> _Work to complete_:
Look through the data for the string "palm". Copy every line where it is found.

[Stored data entries]

◇ ◇ ◇ ◇ ◇

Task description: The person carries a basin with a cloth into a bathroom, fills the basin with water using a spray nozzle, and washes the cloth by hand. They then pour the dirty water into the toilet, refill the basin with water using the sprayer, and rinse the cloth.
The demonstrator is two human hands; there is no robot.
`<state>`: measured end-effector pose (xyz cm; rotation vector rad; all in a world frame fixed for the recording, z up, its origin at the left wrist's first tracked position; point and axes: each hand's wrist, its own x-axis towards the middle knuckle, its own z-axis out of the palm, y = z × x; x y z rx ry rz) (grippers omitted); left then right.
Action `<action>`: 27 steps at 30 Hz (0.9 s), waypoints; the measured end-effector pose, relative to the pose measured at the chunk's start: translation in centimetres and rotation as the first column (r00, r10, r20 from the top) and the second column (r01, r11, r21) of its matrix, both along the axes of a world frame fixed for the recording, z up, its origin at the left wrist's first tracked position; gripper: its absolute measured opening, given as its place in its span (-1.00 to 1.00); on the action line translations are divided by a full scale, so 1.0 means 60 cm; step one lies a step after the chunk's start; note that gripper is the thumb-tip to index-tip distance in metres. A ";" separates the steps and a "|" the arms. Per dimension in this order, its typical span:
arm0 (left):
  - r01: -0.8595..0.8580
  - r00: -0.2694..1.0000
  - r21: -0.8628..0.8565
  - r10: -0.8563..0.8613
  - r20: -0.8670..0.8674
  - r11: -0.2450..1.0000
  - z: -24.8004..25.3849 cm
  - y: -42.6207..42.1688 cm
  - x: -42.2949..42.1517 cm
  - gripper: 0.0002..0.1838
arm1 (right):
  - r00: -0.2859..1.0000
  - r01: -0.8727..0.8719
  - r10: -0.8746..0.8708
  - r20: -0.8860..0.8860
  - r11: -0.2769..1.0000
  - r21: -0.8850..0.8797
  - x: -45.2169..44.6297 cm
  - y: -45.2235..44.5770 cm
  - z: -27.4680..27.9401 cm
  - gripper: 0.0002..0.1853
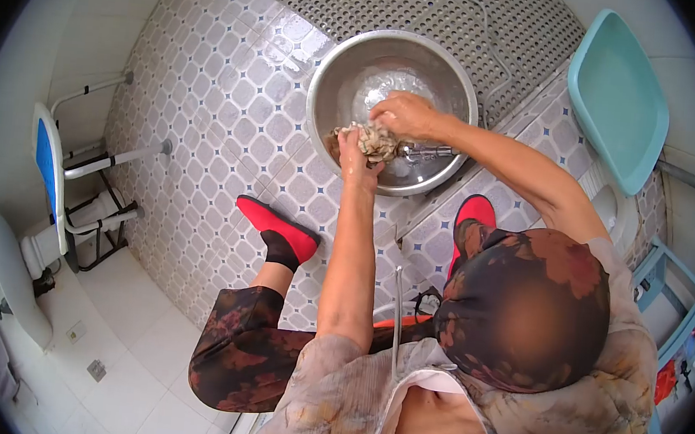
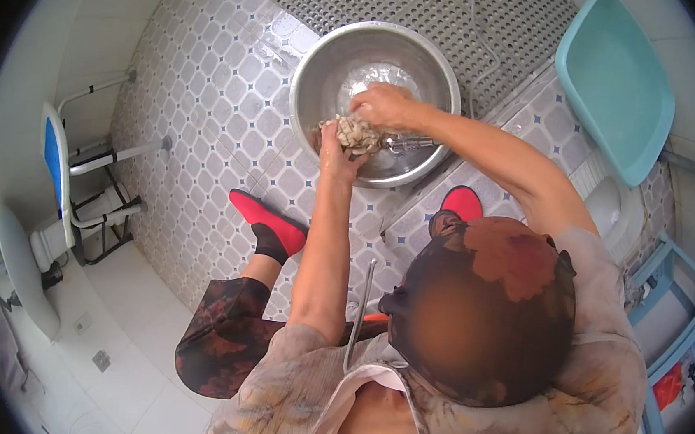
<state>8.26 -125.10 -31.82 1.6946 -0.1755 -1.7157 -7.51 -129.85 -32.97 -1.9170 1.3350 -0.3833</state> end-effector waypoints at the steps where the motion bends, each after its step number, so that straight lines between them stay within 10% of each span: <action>1: 0.000 1.000 0.004 0.000 -0.001 1.000 0.001 -0.002 0.007 -0.35 | 0.980 0.004 0.010 0.199 0.998 -0.068 0.017 0.010 0.017 -0.75; 4: -0.005 0.942 0.074 0.029 -0.335 0.997 0.005 -0.005 0.030 -0.43 | 0.946 -0.043 0.077 0.314 0.992 -0.115 0.078 0.053 0.121 -0.84; 7: -0.113 0.871 -0.240 -0.020 -0.491 0.964 0.023 0.020 0.047 -0.55 | 0.946 -0.042 0.131 0.296 0.956 -0.289 0.115 0.105 0.186 -0.88; 11: -0.159 0.960 -0.485 0.020 -0.280 0.860 0.061 0.035 0.022 -0.59 | 0.983 -0.107 0.172 0.063 0.819 -0.564 0.142 0.114 0.181 -0.87; 16: -0.232 0.522 -0.276 -0.120 -0.844 0.933 -0.033 -0.009 0.034 -0.58 | 0.999 -0.019 0.030 0.023 0.922 -0.386 0.111 0.038 0.129 -0.74; 19: -0.260 0.820 -0.068 0.183 -0.542 0.963 0.013 -0.008 0.009 -0.64 | 0.963 -0.179 0.091 -0.254 0.921 -0.347 0.064 -0.005 0.084 -0.75; 21: -0.267 0.833 -0.067 0.195 -0.518 0.961 0.018 -0.018 0.001 -0.70 | 0.981 0.114 -0.138 -0.133 0.978 -0.176 0.042 -0.006 0.043 -0.76; 24: -0.236 0.968 -0.336 0.191 -0.161 0.912 0.018 -0.008 0.004 -0.82 | 0.937 0.026 -0.037 -0.348 0.999 -0.037 -0.005 -0.005 0.017 -0.75; 27: -0.204 0.979 -0.413 0.170 -0.117 0.888 0.036 0.004 0.007 -0.83 | 0.985 0.089 -0.066 -0.159 0.985 0.147 -0.034 0.000 -0.006 -0.71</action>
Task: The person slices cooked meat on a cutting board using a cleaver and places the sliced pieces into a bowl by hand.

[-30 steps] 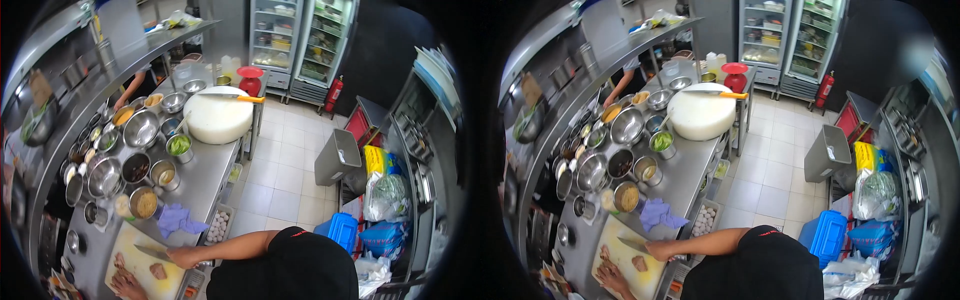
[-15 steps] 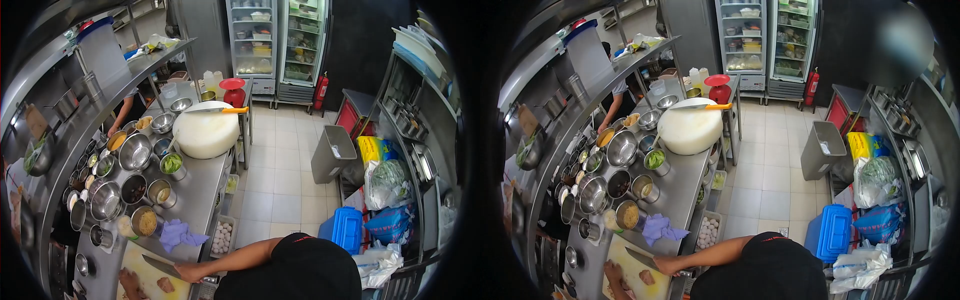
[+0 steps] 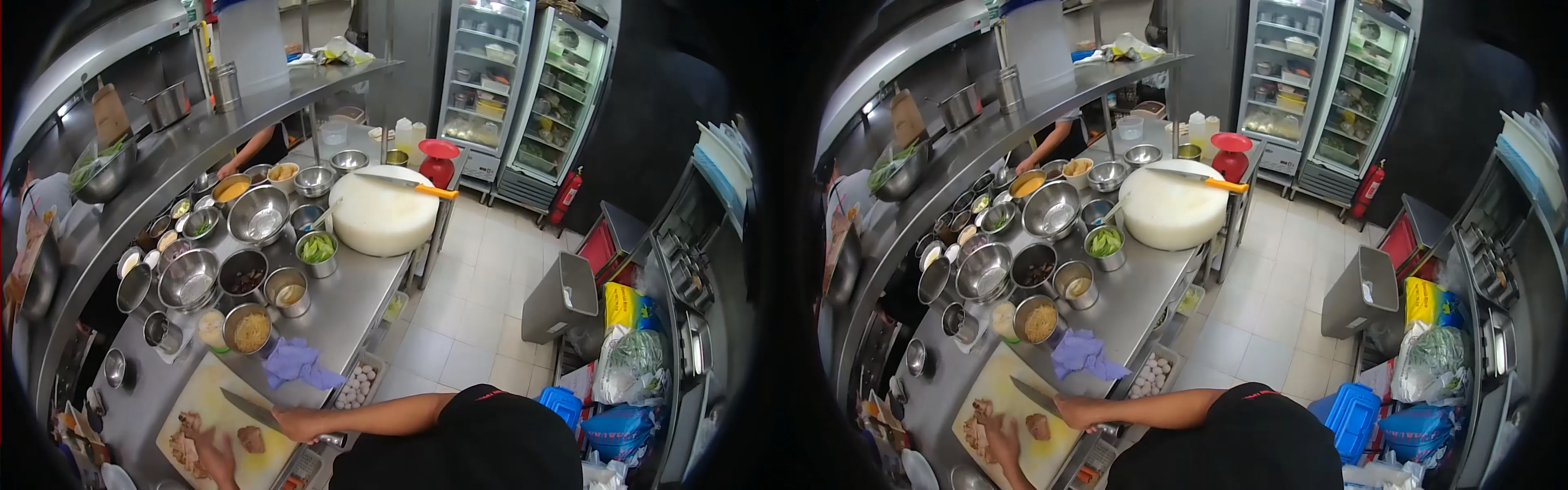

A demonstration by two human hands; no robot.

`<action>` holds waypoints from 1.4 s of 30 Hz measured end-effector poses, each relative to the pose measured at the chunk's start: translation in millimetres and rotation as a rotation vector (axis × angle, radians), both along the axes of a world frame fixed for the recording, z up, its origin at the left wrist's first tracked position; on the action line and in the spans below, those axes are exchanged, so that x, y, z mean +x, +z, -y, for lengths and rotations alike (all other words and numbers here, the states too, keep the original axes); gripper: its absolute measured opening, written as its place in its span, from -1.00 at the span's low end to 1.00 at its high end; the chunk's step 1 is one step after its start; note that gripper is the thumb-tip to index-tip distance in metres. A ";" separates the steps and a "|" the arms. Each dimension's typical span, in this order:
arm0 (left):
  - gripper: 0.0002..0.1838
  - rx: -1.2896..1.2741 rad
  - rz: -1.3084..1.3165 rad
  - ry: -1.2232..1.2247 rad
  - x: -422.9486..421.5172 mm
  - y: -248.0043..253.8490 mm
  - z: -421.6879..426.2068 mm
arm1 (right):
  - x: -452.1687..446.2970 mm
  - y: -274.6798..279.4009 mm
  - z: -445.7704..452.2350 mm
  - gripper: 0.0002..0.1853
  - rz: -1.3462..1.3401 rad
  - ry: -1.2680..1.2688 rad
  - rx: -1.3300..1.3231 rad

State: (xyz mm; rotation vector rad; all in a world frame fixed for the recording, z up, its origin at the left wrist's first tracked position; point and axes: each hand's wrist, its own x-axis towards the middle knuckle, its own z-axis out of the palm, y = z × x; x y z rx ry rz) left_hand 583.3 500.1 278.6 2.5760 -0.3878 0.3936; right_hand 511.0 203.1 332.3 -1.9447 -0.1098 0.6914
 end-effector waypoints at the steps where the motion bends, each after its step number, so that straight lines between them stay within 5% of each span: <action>1: -0.43 0.006 -0.037 0.011 -25.6 -0.5 15.7 | 3.0 -1.0 2.0 -0.51 0.003 -0.004 -0.007; 4: -0.43 -0.055 -0.055 0.089 -66.1 -22.3 26.0 | 5.9 -11.1 -11.6 -0.61 0.083 0.202 -0.165; 8: -0.20 -0.204 -0.210 0.048 -70.9 -12.0 38.3 | 16.0 -0.6 6.5 -0.75 0.061 0.117 -0.168; 10: -0.07 -0.161 -0.059 0.038 -77.4 -19.6 38.5 | 17.8 14.9 5.7 -0.79 0.067 0.120 -0.209; 12: -0.09 -0.180 -0.163 0.099 -83.2 1.9 48.4 | 14.8 36.2 7.5 -0.64 0.086 0.197 -0.354; 21: -0.16 -0.275 -0.151 0.003 -89.7 -11.9 39.1 | 14.2 30.4 7.0 -0.72 0.068 0.146 -0.304; 24: -0.16 -0.300 -0.176 -0.004 -90.5 -12.1 39.6 | 22.7 4.2 17.6 -0.67 0.293 0.220 -0.380; 27: -0.23 -0.326 -0.147 -0.016 -93.5 -9.1 40.7 | 24.5 6.2 21.3 -0.68 0.467 0.304 -0.428; 35: -0.86 -0.311 0.039 0.046 -71.9 -31.6 57.8 | 13.7 52.4 3.8 -0.77 0.417 0.520 -0.682; 42: -0.91 -0.256 0.105 0.109 -70.4 -26.7 65.8 | 5.4 88.3 -7.8 -0.74 0.384 0.660 -0.816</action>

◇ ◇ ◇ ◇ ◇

> _Reply_:
`<state>`: measured end-effector pose (xyz cm; rotation vector rad; all in a world frame fixed for the recording, z up, its origin at the left wrist's first tracked position; point and axes: each hand's wrist, its own x-axis towards the middle knuckle, its own z-axis out of the palm, y = z × x; x y z rx ry rz) (grippers omitted); left then right.
State: (xyz mm; rotation vector rad; all in a world frame fixed for the recording, z up, its origin at the left wrist's first tracked position; point and axes: each hand's wrist, its own x-axis towards the middle knuckle, its own z-axis out of the palm, y = z × x; x y z rx ry rz) left_hand 583.3 500.1 278.6 2.5760 -0.3878 0.3936; right_hand 511.0 203.1 332.3 -1.9447 -0.1098 0.6914

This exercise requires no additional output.